Tobold's Blog
Friday, September 10, 2010
Interesting idea - Bad headline

CNN has an article with a headline asking whether video game piracy is good for business. Fortunately the article has nothing to do with the headline, but instead presents an interesting idea: Why don't we go and make single-player games "Free2Play"? Nobody pirates Farmville, so why not do the same business model for single-player games?

Basically the proposal is that games would all come as free downloads, with minimal content, just enough to see whether you like the game or not. For everything else you need to open an online account and buy various downloadable content (DLC).

While the idea sounds interesting, I don't think the solution is all that easy. First of all it doesn't solve the problem of offline gaming. If you need to be connected to the internet to validate that you are allowed to use that DLC, that is equivalent to Ubisoft's hated copy protection scheme, and people can't play while offline. If you don't need to be connected, because you already have that DCL downloaded and installed, then what is to prevent you from copying the DLC and putting it on Bittorrent?

The other problem is that if the free version of the game has only minimal content, players will feel that they are nickled and dimed for everything. And people who don't play a game much will also not buy a lot of DLC, so the game company needs to make people who want everything pay more than they used to pay for a full game to get the average back up to the previous business model. Suddenly hardcore gamers will have to pay $100 or more if they want to have access to all the content of a game.

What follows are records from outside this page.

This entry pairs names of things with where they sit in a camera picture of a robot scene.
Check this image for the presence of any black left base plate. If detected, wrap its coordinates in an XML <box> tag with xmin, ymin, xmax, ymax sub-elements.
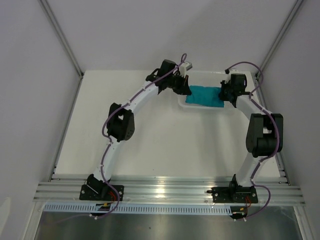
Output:
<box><xmin>79</xmin><ymin>174</ymin><xmax>125</xmax><ymax>202</ymax></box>

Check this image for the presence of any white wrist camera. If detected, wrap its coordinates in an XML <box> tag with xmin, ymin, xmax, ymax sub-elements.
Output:
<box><xmin>224</xmin><ymin>68</ymin><xmax>232</xmax><ymax>84</ymax></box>
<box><xmin>178</xmin><ymin>61</ymin><xmax>193</xmax><ymax>77</ymax></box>

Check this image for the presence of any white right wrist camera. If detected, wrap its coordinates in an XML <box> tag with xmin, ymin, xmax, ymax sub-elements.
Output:
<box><xmin>224</xmin><ymin>68</ymin><xmax>232</xmax><ymax>84</ymax></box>

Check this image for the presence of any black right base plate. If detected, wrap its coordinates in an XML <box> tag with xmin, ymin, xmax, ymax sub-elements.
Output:
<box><xmin>206</xmin><ymin>186</ymin><xmax>258</xmax><ymax>204</ymax></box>

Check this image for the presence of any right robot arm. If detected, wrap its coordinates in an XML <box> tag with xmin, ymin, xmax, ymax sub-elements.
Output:
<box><xmin>218</xmin><ymin>71</ymin><xmax>284</xmax><ymax>202</ymax></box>

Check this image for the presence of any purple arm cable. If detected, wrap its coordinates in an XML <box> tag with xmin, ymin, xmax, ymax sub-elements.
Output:
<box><xmin>101</xmin><ymin>52</ymin><xmax>188</xmax><ymax>222</ymax></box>
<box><xmin>224</xmin><ymin>60</ymin><xmax>280</xmax><ymax>222</ymax></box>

I like the idea of using online registration as a copyright protection scheme, but I think that is better handled in different ways. For example only being able to access the online multiplayer part of the game after registering the game. As you can't play online multiplayer offline anyways, nobody can complain that this keeps him from playing offline. And the registration could be "free" with a code that comes with the box. Lots of games are already working like that, e.g. Starcraft 2. Going further and making single-player games completely "Free2Play" is probably not going to work all that well.
Like you said, unless a significant part of the gameplay absolutely requires staying online, it's not going to work. Free2play without the online component is just shareware, and that's been on life support since the age of cracker crews and pirate BBSes. If the attacker controls the computer where the majority of code is being run, there's little that the developer can do to make the software tamper-proof.
Demos basically do this. You get a restricted version of the game for free and you pay for access to the rest of the game.

Dividing payments further for specific bits of content would be inconvenient to me as a customer. I would much prefer to pay a one-time fee to have access to the game's entirety in its current state than potential pay less but hit barriers at seemingly arbitrary points where the developer does little more than beg me for more money.

I want to buy and enjoy, I don't want to download for free and be nagged even after I've bought stuff.
Doesn't Starcraft2 require you to register online even if you don't even intend to ever play online?

I like the way you described: The copyright-protection is needed to play online. Add a weak offline-copyright-protection and you get the following:
- Average Joe can't just burn copies of the DVD
- Everyone who wants to play online has to buy it
- The notorious filesharer who posesses every game out there but plays nothing for long still downloads it

Thats a good model I think. The notorious filesharer wouldn't buy the game anyways but you get most of the others to buy without pissing anyone off. And your real hardcore players who play the game online for years will buy it for sure.

What I don't like is companies being "We developed this gread online service, you need to register" and then that online service is utterly useless, just wants to grab my personal details and they give it away by making it mandatory even for offline-gamers. Online services should be valuable additions to the game that provide a good copyright protection as an afterthought, not copyright-protections disguised as a service for the gamers. And asking your gamers for personal data that you don't absolutely need is just vile.
The rerelease of Fable II ( and possibly Fable III have explored these ideas, and on a console no less.
I think this might/probably be the wave of the future for a couple of reasons.

As per a previous post, this eliminates used games: the DLC is licensed so can't be sold.

The DLC is tied to your userid/email so it effectively forces you to register.

It gets around the release problems of software. features that don't make it into the game can be added as DLC.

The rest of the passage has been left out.